Jim DeMint and Jeff Sessions: Immigration Obstructionists
Republicans are refusing to learn the lessons of the last election, failing to put adequate support behind an immigration deal at the outset of Washington’s new hot debate, immigration, that would enable them to address the deep issues with Latino voters they’ve created. It lends validity to the accusation society thrust upon this party when they explicitly rejected them in November: The GOP is becoming the last dying roar of a Mad Men/White male America whose time (thanks to shifting demographics, cultural values and the fact that we let non-White people and women vote now) has passed and will never come again, obstructing all progress in any direction for our country. The blame for their image falls on two archetypes of our political times: Jim DeMint, the lobbyist, and Jeff Sessions (R-AL), the politician afraid of being “primaried.”
Jim DeMint is the former Senator from the most dysfunctional Congresses we have ever suffered. DeMint was known for killing others’ bills, yet not passing his own, earning him a record as unsuccessful and obstructionist even amongst his peers. Since then, he has taken unsubtle advantage of the revolving door between K Street and Washington to land himself a high-paying lobbyist job with the Heritage Foundation, where he continues to do more of the same: shoot down solutions while offering none himself.

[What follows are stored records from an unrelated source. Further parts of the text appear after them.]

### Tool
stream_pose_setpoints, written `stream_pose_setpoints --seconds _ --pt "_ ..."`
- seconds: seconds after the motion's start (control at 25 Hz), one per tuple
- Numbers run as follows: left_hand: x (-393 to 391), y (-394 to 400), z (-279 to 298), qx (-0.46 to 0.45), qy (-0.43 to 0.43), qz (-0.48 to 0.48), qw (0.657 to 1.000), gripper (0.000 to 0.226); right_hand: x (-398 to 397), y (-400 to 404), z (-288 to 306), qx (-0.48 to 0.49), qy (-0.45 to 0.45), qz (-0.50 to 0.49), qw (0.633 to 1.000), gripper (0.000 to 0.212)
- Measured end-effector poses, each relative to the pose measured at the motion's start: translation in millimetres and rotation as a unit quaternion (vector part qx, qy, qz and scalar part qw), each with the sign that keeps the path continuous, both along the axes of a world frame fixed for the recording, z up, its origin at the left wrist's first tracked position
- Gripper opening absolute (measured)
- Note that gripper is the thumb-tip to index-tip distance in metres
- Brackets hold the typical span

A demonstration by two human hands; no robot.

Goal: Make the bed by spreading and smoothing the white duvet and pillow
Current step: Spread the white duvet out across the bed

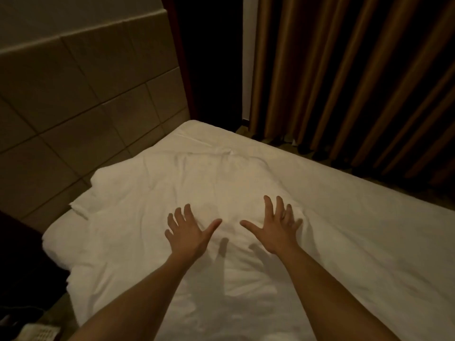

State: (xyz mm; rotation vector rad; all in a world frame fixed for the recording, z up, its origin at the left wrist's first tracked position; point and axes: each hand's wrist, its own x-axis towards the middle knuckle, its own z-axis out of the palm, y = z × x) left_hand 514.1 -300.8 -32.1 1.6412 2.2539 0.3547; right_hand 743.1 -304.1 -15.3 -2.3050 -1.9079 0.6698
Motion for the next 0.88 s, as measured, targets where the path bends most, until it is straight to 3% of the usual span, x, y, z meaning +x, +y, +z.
stream_pose_setpoints --seconds 0.16,0.32,0.48,0.56,0.76,0.88 --pt "-70.1 39.5 -4.4 -0.062 0.021 -0.029 0.997 0.119 -42.5 42.7 -5.4 -0.001 -0.028 -0.038 0.999 0.11" --pt "-78.1 60.7 -23.3 -0.099 0.036 -0.099 0.989 0.113 -8.3 34.6 -21.8 -0.04 -0.052 -0.169 0.983 0.125" --pt "-35.4 61.3 -33.8 -0.093 0.033 -0.174 0.98 0.113 10.5 22.9 -28.9 -0.034 0.111 -0.364 0.924 0.156" --pt "-9.0 60.9 -29.3 -0.091 0.03 -0.214 0.972 0.118 12.9 20.4 -29.3 -0.033 0.162 -0.408 0.898 0.16" --pt "41.7 41.5 -14.3 -0.08 0.046 -0.312 0.946 0.138 8.9 13.1 -20.2 0.024 0.213 -0.399 0.891 0.129" --pt "64.8 19.1 -8.3 -0.076 0.031 -0.327 0.941 0.151 -13.7 35.6 8.0 0.071 0.214 -0.346 0.911 0.112"
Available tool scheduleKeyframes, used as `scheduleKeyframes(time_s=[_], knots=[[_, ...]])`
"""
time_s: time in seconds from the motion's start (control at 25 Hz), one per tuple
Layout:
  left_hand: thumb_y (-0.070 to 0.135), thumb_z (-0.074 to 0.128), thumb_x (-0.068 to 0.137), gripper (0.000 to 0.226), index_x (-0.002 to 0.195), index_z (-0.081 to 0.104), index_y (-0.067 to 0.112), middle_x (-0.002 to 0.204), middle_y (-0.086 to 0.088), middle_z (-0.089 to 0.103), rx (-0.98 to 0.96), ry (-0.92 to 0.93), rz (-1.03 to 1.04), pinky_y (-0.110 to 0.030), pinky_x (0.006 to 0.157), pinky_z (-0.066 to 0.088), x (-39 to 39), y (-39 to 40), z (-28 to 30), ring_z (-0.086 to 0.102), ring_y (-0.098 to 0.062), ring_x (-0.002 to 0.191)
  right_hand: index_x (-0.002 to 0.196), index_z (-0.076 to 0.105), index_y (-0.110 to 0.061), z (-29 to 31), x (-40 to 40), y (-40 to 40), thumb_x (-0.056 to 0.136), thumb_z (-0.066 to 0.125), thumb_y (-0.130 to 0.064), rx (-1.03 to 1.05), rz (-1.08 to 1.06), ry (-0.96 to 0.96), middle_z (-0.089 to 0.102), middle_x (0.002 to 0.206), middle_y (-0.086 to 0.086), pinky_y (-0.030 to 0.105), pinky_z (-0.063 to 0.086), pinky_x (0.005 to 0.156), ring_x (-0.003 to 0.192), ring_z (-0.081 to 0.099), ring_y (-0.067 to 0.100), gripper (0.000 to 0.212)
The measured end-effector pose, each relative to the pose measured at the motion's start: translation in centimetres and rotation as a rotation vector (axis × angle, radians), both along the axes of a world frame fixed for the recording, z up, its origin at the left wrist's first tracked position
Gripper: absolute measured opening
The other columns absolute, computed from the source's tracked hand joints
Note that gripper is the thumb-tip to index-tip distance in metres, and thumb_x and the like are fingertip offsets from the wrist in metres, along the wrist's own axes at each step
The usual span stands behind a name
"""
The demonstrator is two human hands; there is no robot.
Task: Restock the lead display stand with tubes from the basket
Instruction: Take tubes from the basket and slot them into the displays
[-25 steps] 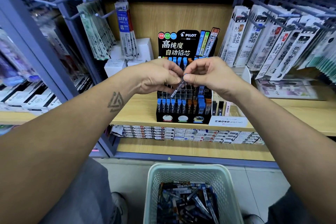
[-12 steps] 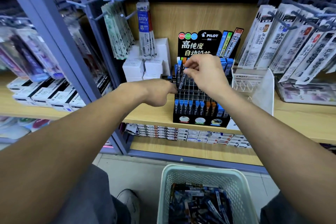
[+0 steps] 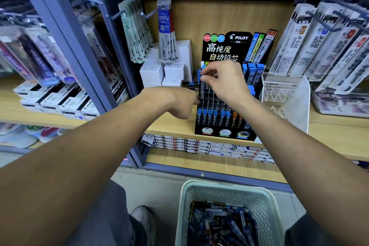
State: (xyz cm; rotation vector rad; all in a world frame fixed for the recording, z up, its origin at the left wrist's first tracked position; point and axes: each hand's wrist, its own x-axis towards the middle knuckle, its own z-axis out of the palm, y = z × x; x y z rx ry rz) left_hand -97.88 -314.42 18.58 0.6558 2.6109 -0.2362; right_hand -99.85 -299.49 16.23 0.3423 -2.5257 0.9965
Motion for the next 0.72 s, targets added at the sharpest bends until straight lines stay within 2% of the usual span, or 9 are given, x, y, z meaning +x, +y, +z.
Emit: scheduleKeyframes(time_s=[0.16,0.32,0.44,0.56,0.64,0.72], knots=[[0.005,0.044,0.096,0.068,0.159,0.023,0.018,0.164,-0.003,0.028,0.002,-0.014,0.011,-0.033,0.118,0.031,0.3,0.0,0.2,0.032,-0.023,0.147,0.098,0.077,-0.014,-0.7,-0.1,0.0,0.089,0.073,-0.016,0.062,0.0,-0.033,0.073,0.089,0.0,0.033,0.057,0.083,0.083,0.067,0.013,0.009],[0.006,0.043,0.097,0.067,0.159,0.023,0.018,0.163,-0.004,0.03,-0.022,-0.019,0.007,-0.032,0.116,0.033,0.2,0.1,0.3,0.033,-0.024,0.146,0.102,0.077,-0.012,-1.6,-0.2,-0.1,0.094,0.068,-0.017,0.216,0.018,-0.023,0.075,0.095,0.006,0.037,0.055,0.086,0.09,0.068,0.021,0.014],[0.005,0.042,0.097,0.066,0.159,0.024,0.017,0.163,-0.004,0.03,-0.026,-0.024,0.004,-0.03,0.117,0.031,0.3,0.2,0.5,0.032,-0.023,0.147,0.103,0.075,-0.007,-1.8,0.0,0.1,0.096,0.062,-0.013,0.312,-0.013,-0.025,0.074,0.099,0.012,0.041,0.055,0.086,0.095,0.068,0.029,0.016],[0.003,0.042,0.094,0.064,0.156,0.033,0.014,0.159,-0.005,0.036,-0.037,-0.014,0.013,-0.032,0.116,0.034,0.5,0.2,0.6,0.037,-0.024,0.144,0.114,0.074,-0.013,-1.0,0.7,0.7,0.097,0.056,-0.008,0.306,-0.075,-0.024,0.074,0.111,0.008,0.042,0.054,0.094,0.105,0.067,0.028,0.025],[0.002,0.045,0.09,0.054,0.142,0.051,0.011,0.143,-0.011,0.055,-0.005,0.068,0.02,-0.04,0.105,0.048,0.6,0.3,0.6,0.053,-0.029,0.129,0.112,0.075,-0.016,0.1,1.9,1.5,0.096,0.054,-0.007,0.263,-0.097,-0.024,0.074,0.111,0.004,0.04,0.054,0.094,0.104,0.067,0.024,0.028],[0.002,0.049,0.087,0.038,0.121,0.062,0.009,0.118,-0.014,0.065,0.075,0.21,0.019,-0.042,0.086,0.056,1.4,1.0,0.9,0.062,-0.031,0.108,0.107,0.076,-0.017,0.6,4.3,2.4,0.094,0.055,-0.005,0.187,-0.097,-0.075,0.075,0.106,0.002,0.036,0.055,0.092,0.098,0.067,0.02,0.028]])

Jeff Sessions is the unreasonable current-Senator of Alabama, willing to courageously throw undocumented children under the bus in front of their parents if it would prevent him from being “primaried” in a state that’s only 4% Latino. Like every other Republican in a thoroughly red state, he doesn’t have to vote for things as reasonable and popular as background checks for purchasing firearms on the internet, rather, he just has to stay to the right of his primary opponent. If this pushes him to the right of sanity, well, it’s worked so far for Michelle Bachmann.

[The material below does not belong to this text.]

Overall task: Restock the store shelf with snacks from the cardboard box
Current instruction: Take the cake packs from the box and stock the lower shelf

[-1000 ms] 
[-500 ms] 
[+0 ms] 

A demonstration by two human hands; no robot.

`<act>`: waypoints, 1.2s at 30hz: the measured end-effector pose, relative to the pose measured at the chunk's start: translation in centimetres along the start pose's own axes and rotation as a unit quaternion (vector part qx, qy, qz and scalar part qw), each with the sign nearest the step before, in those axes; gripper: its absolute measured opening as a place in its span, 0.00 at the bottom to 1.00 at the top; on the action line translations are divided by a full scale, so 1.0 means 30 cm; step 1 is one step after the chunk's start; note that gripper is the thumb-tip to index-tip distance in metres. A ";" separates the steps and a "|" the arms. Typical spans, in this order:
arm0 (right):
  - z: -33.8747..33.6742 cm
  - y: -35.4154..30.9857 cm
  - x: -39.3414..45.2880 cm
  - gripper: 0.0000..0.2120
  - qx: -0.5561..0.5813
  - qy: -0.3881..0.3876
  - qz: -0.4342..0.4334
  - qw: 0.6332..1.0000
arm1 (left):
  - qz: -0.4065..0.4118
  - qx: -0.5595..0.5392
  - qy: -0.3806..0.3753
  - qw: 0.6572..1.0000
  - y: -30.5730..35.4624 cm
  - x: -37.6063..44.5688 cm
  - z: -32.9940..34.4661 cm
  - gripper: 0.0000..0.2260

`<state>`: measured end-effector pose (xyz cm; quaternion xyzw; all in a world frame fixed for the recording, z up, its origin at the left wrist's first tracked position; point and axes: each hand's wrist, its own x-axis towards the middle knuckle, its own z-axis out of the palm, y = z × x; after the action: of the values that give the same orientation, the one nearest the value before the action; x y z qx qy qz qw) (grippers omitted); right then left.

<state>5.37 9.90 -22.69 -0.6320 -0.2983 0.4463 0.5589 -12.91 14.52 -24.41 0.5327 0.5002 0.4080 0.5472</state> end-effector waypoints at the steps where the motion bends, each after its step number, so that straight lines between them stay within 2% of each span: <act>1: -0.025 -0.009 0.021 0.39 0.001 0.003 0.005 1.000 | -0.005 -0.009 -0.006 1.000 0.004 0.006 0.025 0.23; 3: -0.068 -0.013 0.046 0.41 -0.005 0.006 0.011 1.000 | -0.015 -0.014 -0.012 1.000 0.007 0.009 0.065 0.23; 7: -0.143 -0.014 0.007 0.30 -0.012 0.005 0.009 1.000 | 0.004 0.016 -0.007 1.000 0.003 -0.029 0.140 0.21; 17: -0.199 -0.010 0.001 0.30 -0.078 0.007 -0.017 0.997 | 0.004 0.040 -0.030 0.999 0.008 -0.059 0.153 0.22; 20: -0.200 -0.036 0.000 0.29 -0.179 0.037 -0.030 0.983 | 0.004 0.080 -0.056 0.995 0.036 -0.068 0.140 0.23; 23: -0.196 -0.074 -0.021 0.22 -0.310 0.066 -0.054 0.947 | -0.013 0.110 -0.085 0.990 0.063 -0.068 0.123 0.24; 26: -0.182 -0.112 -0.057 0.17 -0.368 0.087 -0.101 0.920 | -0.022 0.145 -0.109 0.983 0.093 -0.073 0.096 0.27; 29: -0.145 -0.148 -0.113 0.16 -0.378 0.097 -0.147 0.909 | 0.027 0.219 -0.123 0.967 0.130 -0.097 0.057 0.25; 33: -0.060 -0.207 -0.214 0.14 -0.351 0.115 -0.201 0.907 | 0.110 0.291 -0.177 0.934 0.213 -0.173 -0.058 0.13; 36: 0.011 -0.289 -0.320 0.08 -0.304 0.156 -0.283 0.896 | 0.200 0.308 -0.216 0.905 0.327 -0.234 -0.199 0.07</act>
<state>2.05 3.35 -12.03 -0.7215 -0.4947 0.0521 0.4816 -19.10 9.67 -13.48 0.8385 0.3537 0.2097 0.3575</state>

The complaint that we’ve heard time and time again is that Congress is incapable of doing anything. Neither of these one-dimensional obstructionists are doing anything about this, rather, are exactly the men who are making this problem worse.

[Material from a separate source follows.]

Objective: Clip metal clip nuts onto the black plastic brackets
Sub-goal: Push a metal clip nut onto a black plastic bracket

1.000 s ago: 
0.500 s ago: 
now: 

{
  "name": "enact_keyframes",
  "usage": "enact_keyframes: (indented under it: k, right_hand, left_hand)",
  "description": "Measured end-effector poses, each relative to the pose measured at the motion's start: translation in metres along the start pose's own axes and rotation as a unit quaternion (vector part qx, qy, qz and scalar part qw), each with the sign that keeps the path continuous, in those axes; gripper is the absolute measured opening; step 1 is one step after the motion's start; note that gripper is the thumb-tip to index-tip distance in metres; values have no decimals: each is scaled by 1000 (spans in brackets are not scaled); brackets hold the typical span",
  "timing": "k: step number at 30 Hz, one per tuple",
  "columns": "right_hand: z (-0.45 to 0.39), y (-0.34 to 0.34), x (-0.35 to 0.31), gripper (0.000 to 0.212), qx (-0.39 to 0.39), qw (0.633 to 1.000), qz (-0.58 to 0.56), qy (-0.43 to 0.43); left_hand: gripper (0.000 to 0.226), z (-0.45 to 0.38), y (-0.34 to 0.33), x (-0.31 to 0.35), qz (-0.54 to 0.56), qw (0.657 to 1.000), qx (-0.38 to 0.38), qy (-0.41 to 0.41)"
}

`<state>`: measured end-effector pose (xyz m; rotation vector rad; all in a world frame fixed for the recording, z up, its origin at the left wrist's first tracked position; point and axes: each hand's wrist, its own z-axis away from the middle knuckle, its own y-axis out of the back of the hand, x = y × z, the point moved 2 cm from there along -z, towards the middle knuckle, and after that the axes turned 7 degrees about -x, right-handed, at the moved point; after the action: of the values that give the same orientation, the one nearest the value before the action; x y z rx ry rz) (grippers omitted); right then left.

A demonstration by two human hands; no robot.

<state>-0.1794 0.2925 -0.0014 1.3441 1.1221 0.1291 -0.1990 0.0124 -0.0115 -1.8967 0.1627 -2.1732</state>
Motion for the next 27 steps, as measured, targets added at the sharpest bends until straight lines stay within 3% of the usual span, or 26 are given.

For a recent example of a catastrophic failure of government in legislating, one needs look no further than the background check debate. This debate had everything: a desperate need of the people which was undeniable; adorable Little Leaguers in tiny caskets; polling placing the approval of background checks around 90% nationally (more popular than Michael Jackson in the 80’s); tragic yet relatable victims and victims’ families (i.e. Gabriel Giffords and the Sandy Hook families): the public was strongly behind it, and those against it were unable to articulate why adequately, clinging to that one last talking point of the gun registry specifically outlawed in the bill.
“Harry Reid has a doozy of a gun plan,” explained the Heritage Foundation which Jim DeMint heads. David Addington, head of Heritage’s Edwin Meese Center for Legal and Judicial studies, claimed that the background check bill “could help criminals figure out where it is easiest to buy guns” and “…allows for the beginnings of a national gun registry.” Considering how the bill before the Senate explicitly made it a federal crime to create a gun registry, there is a word for this sort of misinformation: B.S. of the “total and utter” variety. Research like that put together by the Heritage Foundation is then used by politicians like Jeff Sessions to stay as far to the right as their primary audience can tolerate (and, as we saw in the 2012 election, they will tolerate anything but moderation).
Although the Heritage Foundation came out with a research study Monday on how expensive immigration will be on Monday, there is no reason to believe that it is any more valid or less biased than their plainly inaccurate statements on the basics of the background check legislation, or their 2007 immigration report that was thoroughly debunked and dubbed “fatally flawed” by the conservative Cato Institute. Already Marco Rubio calls the report “not legitimate,” conservatives like Paul Ryan, Jeff Flake and Haley Barbour have come down against the report and the Cato Institute is already criticizing the report and moving to disprove it.
For Jeff Sessions, coming from a state as conservative as Alabama, all he has to do to keep his seat is avoid being “primaried” because he knows a Republican incumbent will win there every time. The fear of being primaried is in him, as well as in every other Republican with a 2014 election, job security issues and a serious lack of courage. While obstructionism seems to be something that DeMint enjoys, for Sessions and his kind, it’s transparent self-interest.
To avoid a rough primary, Sessions has come out with quotes like “[there is no scriptural basis] for the idea that a modern nation state can’t have a lawful system of immigration.” Sessions was lecturing Dr. David Fleming of the Champion Forest Baptist Church, who had joined the increasing number of religious leaders and organizations backing immigration reform.
With the unreasonability of the background check debate to inform our impression, it’s hard to imagine men like Sessions and DeMint changing their stances. Jim DeMint and Jeff Sessions are the poster boys of obstruction, positioned well in both the public and private sector of governing to block anything with rich lobbyist organizations and Senate filibusters. If the debate is going to move forward, it may very well have to do so over their strong objection, which has become desperate enough to resort to transparent misrepresentations and irrational arguments.